Apesar das previsões para um corte em março enfraquecerem, “esse mercado ainda espera cinco cortes de taxa este ano”, disse Ed Yardeni, presidente da Yardeni Research, em uma nota. “Os funcionários do Fed provavelmente continuarão a se opor à ideia de tantos cortes”, disse ele.
Os futuros de ações asiáticos estavam mistos. Os contratos para o Japão subiram, enquanto os da Austrália e de Hong Kong caíram.
Os mercados de petróleo também estarão em foco após os ataques dos EUA e do Reino Unido contra alvos houthis durante o fim de semana. Os houthis apoiados pelo Irã prometeram retaliar. O preço do petróleo do Texas pode subir para um sobressalto depois de cair 7,4% na semana passada, sua maior queda em uma semana desde outubro, em um sinal de calma apesar da instabilidade no Mar Vermelho.
Na Ásia, os dados do balanço comercial e do PMI composto da Austrália estão programados para serem divulgados, antes da decisão da taxa de juros do Banco da Reserva da Austrália na terça-feira. Em outros países, os dados do PMI também são esperados para o Japão, Índia e China.
Promessas da China
Os investidores estarão observando de perto os mercados de ações chineses, que caíram na sexta-feira para estender uma queda prolongada.

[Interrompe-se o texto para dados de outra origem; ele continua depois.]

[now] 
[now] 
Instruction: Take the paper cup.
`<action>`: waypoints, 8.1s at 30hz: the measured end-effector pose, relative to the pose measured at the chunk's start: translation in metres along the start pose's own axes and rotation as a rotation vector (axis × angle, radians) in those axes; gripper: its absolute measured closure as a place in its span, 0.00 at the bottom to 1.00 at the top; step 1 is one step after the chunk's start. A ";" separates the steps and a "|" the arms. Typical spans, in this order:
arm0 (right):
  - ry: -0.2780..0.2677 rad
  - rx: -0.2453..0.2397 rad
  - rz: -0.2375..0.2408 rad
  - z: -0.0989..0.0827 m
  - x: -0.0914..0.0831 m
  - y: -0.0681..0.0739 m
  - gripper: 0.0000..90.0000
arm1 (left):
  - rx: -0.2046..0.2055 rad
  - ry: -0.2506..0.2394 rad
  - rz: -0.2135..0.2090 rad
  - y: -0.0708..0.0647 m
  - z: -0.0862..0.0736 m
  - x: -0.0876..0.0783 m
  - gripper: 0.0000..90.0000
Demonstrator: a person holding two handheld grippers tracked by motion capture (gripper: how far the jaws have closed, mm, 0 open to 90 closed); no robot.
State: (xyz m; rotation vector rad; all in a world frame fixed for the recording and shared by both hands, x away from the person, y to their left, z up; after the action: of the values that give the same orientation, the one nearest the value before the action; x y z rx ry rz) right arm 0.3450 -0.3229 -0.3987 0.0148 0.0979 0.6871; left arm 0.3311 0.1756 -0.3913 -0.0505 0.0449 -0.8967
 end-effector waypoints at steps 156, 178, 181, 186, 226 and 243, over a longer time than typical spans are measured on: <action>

Após a venda pesada, a Comissão Reguladora de Valores Mobiliários da China prometeu no domingo evitar flutuações anormais, dizendo que guiará mais fundos de médio e longo prazo para o mercado.
Um indicador de empresas chinesas listadas nos EUA caiu mais de 1% em Nova York na sexta-feira, ecoando quedas semelhantes nos benchmarks do continente chinês.
Em outros países, o ex-presidente dos EUA, Donald Trump, também sinalizou que pode impor uma tarifa sobre produtos chineses de mais de 60% se eleito, em uma nova rodada de retórica belicista direcionada ao maior fornecedor de bens para os EUA.
Os investidores na Ásia também estarão avaliando o impacto de novas máximas históricas para as ações dos EUA depois que o S&P 500 subiu 1,1% para um novo pico na sexta-feira. Uma forte sequência de desempenho para o benchmark surge quando fevereiro começa - historicamente um dos períodos mais instáveis do ano para as ações dos EUA.